• [^] # Re: L’automatisation, c’est bon, mangez-en

    Posté par (site web personnel) . En réponse au message Let's Encrypt en prod en entreprise. Évalué à 0.

    C’est plus compliqué que juste le lien avec LE.

    DNSSec impose un roulement régulier de ta clef de signature.
    En fait de tes 3 clefs de signature :

    • la signature de zone, renouvelée toutes les 2h
    • la ZSK, renouvelé tous les 90j, qui signe ta zone DNS
    • la KSK, renouvelé ×ばつ par an

    Ces clefs ne doivent absolument pas sortir de ton parc et sont extrêmement critiques. Il est donc impossible de mettre ça sur ton serveur DNS primaire, qui est en DMZ et exposé sur le net, donc potentiellement attaquable.

    Pour parvenir à tenir le renouvellement toutes les 2h de manière sécurisée, on utilise ce qu’on appelle un shadow master. Ton DNS primaire devient en réalité un secondaire, et tu montes un serveur DNS OpenDNSSec bien à l’abri dans ton parc derrière une tonne de firewall et isolé de l’Internet (air-gap, et potentiellement éteint 99% du temps).
    À chaque signature de zone, le shadow master signale à ton DNS « primaire » qu’il y a eu un changement de zone, et ton primaire va alors télécharger la nouvelle zone via le mécanisme AXFR de DNS.

    Si tu dois modifier ta zone DNS, tu dois alors intervenir sur le shadow master, demander la resignature de la zone, qui sera poussée sur ton primaire.
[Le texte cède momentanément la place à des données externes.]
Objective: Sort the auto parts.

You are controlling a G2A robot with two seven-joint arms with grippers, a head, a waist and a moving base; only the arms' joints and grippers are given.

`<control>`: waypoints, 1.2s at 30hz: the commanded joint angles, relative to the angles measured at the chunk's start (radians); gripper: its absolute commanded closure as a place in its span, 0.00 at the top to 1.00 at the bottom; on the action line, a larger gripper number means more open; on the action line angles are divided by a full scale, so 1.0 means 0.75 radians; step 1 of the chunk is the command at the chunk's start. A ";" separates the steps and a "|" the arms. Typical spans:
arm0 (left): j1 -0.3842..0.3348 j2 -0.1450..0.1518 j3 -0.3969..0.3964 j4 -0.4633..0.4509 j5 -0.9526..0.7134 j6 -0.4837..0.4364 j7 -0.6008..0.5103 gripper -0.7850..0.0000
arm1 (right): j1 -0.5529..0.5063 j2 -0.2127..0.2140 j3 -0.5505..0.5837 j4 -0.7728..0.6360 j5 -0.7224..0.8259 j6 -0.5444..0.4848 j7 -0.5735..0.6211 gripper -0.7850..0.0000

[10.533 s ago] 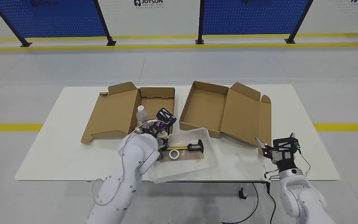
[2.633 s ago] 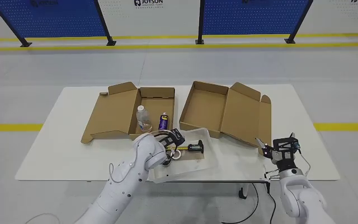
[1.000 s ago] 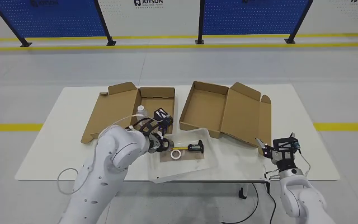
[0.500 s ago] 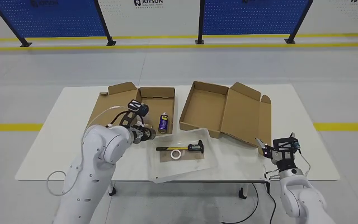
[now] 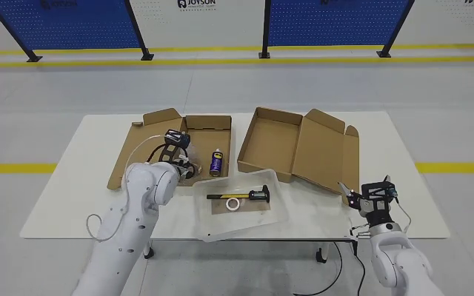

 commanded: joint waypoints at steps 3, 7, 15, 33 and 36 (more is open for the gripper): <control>-0.029 -0.004 0.007 0.064 0.010 0.015 0.013 0.00 | 0.000 0.000 0.000 0.000 0.000 0.000 0.000 1.00; -0.055 -0.008 0.022 0.120 0.025 0.012 0.026 0.00 | 0.000 0.000 0.000 0.000 0.000 0.000 0.000 1.00; -0.108 -0.016 0.049 0.218 0.066 -0.003 0.038 0.00 | 0.000 0.000 0.000 0.000 0.000 0.000 0.000 1.00; -0.196 -0.029 0.072 0.376 0.102 -0.059 0.037 0.00 | 0.000 0.000 0.000 0.000 0.000 0.000 0.000 1.00; -0.217 -0.034 0.085 0.405 0.103 -0.068 0.033 0.00 | 0.000 0.000 0.000 0.000 0.000 0.000 0.000 1.00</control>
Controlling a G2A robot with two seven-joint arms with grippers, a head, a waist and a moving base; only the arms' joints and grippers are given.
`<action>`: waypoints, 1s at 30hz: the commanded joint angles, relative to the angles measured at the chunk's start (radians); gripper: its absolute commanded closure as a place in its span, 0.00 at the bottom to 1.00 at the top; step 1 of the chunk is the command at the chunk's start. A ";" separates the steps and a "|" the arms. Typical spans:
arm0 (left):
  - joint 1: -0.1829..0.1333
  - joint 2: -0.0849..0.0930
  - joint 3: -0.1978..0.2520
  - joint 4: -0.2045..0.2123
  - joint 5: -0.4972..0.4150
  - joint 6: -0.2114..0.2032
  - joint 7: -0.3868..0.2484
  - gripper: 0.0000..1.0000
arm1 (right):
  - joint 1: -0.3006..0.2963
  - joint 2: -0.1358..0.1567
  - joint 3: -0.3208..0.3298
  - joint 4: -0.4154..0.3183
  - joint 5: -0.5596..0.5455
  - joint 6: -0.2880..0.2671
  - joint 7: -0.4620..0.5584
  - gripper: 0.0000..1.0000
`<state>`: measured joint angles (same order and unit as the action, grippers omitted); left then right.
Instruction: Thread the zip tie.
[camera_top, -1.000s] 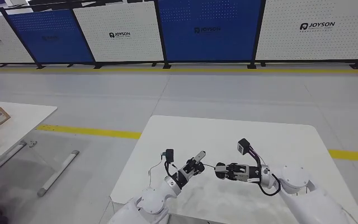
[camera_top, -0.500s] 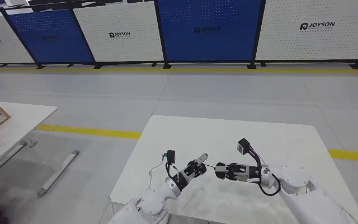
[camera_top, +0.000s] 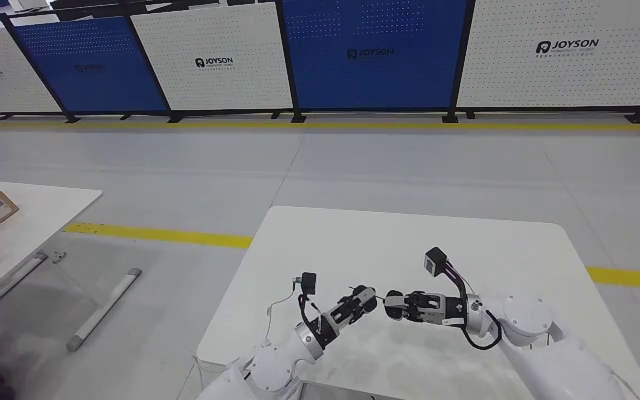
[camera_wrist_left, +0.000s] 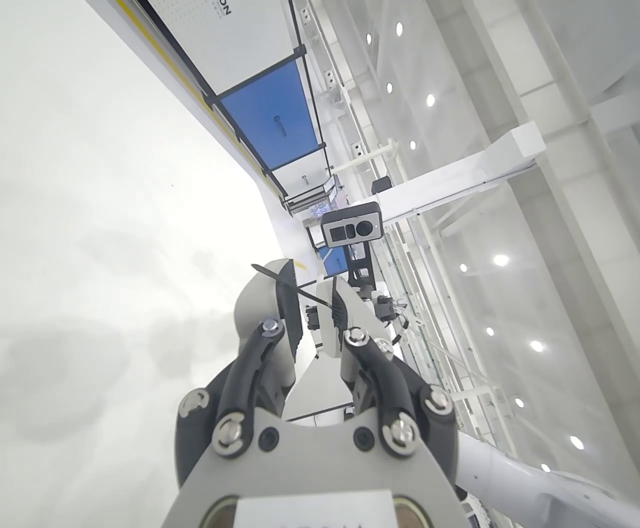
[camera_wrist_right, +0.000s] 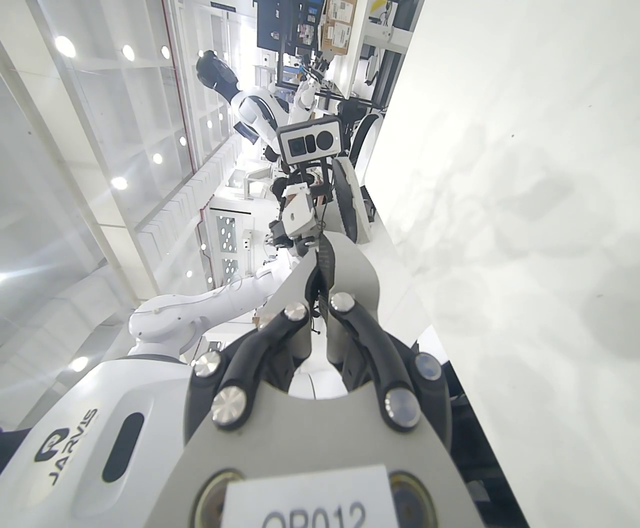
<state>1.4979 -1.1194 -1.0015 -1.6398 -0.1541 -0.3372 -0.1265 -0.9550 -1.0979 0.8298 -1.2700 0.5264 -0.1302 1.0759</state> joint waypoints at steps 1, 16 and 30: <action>0.002 0.000 -0.002 -0.001 0.001 -0.002 -0.002 0.76 | 0.000 0.000 0.000 0.000 0.000 0.000 0.000 1.00; 0.017 -0.002 -0.019 -0.020 0.024 -0.003 -0.023 1.00 | 0.000 0.000 0.000 0.000 0.000 0.000 0.000 1.00; 0.030 -0.005 -0.033 -0.031 0.035 -0.003 -0.028 1.00 | 0.000 0.000 0.000 0.000 0.000 0.000 0.000 0.88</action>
<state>1.5269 -1.1242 -1.0341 -1.6714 -0.1206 -0.3400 -0.1562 -0.9550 -1.0979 0.8298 -1.2700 0.5264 -0.1302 1.0759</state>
    Le problème avec LE, c’est que ton frontal web va du coup se mettre à renouveller des certificats (peu importe la sécurité du token ou de la clef du certificat ici), et que le changement de ces certificats nécessitent de mettre à jour les entrées TLSA de ton DNS.
    Sauf que pour faire ça, il faudrait qu’il ait accès à ton shadow master. Qui par définition ne doit jamais être mis en contact avec une machine de ta DMZ. Donc pas de ton frontal web. Donc impossible de mettre à jour TLSA. Donc impossible d’utiliser LE.
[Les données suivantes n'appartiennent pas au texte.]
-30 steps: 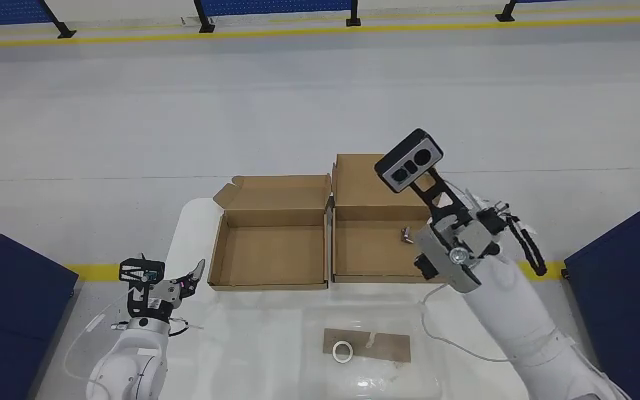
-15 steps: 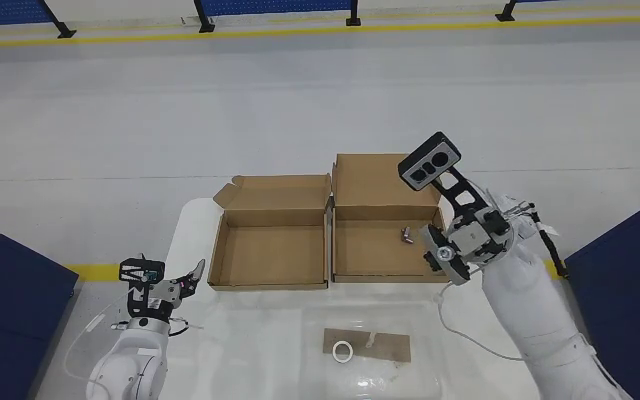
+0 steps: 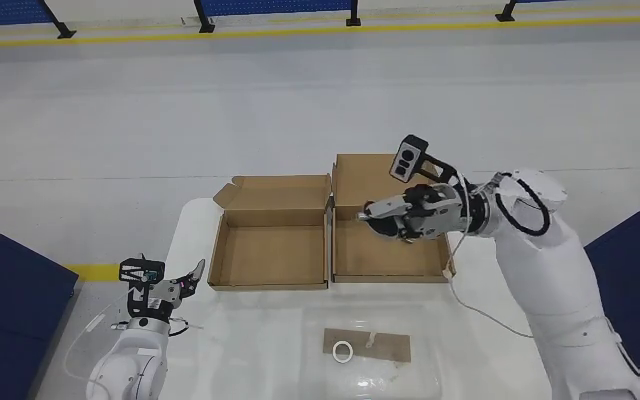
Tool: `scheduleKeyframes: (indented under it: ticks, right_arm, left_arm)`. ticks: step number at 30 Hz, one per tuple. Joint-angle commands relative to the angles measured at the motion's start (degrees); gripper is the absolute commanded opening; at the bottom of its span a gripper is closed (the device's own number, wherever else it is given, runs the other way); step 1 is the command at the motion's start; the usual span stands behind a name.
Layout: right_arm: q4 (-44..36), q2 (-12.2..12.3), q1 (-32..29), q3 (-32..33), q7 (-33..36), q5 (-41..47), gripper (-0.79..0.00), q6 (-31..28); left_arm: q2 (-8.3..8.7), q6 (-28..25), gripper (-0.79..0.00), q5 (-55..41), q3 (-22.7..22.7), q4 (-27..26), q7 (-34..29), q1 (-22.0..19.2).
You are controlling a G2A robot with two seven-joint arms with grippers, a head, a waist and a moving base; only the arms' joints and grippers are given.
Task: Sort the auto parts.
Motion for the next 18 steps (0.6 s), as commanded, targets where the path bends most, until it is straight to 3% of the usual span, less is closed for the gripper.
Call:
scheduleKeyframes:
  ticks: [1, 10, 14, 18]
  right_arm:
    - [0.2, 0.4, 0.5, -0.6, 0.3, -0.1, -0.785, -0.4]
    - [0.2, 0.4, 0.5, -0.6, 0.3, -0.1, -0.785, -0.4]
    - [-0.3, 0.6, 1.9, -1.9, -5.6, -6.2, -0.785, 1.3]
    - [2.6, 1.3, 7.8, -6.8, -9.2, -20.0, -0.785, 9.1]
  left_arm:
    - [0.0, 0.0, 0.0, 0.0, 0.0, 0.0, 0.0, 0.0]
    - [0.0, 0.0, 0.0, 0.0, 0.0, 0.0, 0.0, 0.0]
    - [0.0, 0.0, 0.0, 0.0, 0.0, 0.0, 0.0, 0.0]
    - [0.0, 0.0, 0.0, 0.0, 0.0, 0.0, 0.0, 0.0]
    Pour l’idée des paquets Debian ou autres, ce n’est pas possible avec HTTPs, puisqu’il faudrait être capable de synchroniser l’installation des paquets sur X machines (dont des machines hors DMZ pour DNSSec) lors du renouvellement du certificat : déploiement du certificat sur tous les HTTPd (backend, reverse et HA proxy), modification des vhosts HTTPd concernés pour HPKP, changement des TLSA pour DANE (impossible car hors DMZ, sans connectivité, voire éteint).
    Sans synchro, on pourrait se retrouver avec des certificats différents fonction du reverse sur lequel tu tombes après le HA proxy ou si tu passes par IPv4 (reverse) ou IPv6 (backend), avoir un certificat présenté différent de celui indiqué dans les entêtes HPKP ou les entrées TLSA, etc.
    (Pour HPKP, c’est même encore plus problématique puisqu’il faut prévoir le rollover de l’empreinte au moins 60j avant la modification réelle. Donc déjà avoir le prochain certificat à dispo.)
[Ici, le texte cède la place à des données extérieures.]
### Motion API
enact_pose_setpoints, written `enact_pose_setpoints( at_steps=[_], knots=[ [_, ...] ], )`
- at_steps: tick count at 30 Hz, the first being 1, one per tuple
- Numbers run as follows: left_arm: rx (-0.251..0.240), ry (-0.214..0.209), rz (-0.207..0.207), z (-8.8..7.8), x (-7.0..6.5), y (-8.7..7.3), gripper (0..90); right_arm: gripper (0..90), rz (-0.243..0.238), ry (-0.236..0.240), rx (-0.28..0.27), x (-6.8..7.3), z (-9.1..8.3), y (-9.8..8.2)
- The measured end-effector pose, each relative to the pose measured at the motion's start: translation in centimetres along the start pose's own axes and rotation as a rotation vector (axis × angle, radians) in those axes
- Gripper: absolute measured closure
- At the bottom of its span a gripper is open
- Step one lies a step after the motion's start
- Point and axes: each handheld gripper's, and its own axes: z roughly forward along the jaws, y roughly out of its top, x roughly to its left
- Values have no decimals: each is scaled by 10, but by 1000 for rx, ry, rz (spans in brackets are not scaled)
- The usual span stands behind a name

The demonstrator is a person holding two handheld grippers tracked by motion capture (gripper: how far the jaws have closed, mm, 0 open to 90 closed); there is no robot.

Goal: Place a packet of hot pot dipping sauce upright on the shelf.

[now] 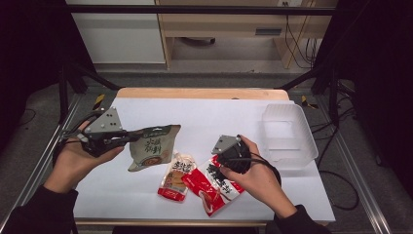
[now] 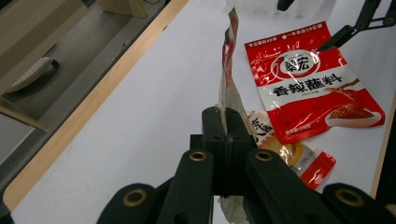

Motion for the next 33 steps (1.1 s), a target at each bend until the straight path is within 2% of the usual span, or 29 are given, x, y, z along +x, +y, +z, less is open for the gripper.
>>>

    NB: Pour les taquins qui signaleraient que DNSSec impose des rollovers de 2h alors que LE en impose des de 90j, le choix des 2h est une obligation technique et non un choix arbitraire.
    DNS est basé sur UDP, et ne peut donc pas envoyer de paquets de plus de 548 octets, donc DNSSec est obligé d’utiliser des tailles de clefs volontairement faibles (1024 bits et moins) et des algos de hash faibles (SHA-1) pour pouvoir faire rentrer tout ça dans UDP.
    On doit donc renouveller TRÈS fréquement les clefs et les hash pour éviter un bruteforce de la zone qui prendrait peu de temps vu les algos utilisés.
    De plus, DNS embarque nativement un mécanisme de synchronisation (NOTIFY pour signaler un changement, AXFR pour récupérer les modifications), ce qui facilite le montage d’un shadow master hors DMZ, alors que LE/HTTPS/X.509 n’en possède pas.
    Et enfin, DNSSec peut être fait totalement offline sur le shadow master (qui est du coup un vrai shadow master) alors que LE impose une connectivité internet et l’accès aux frontaux web (donc pas de shadow master hors DMZ possible).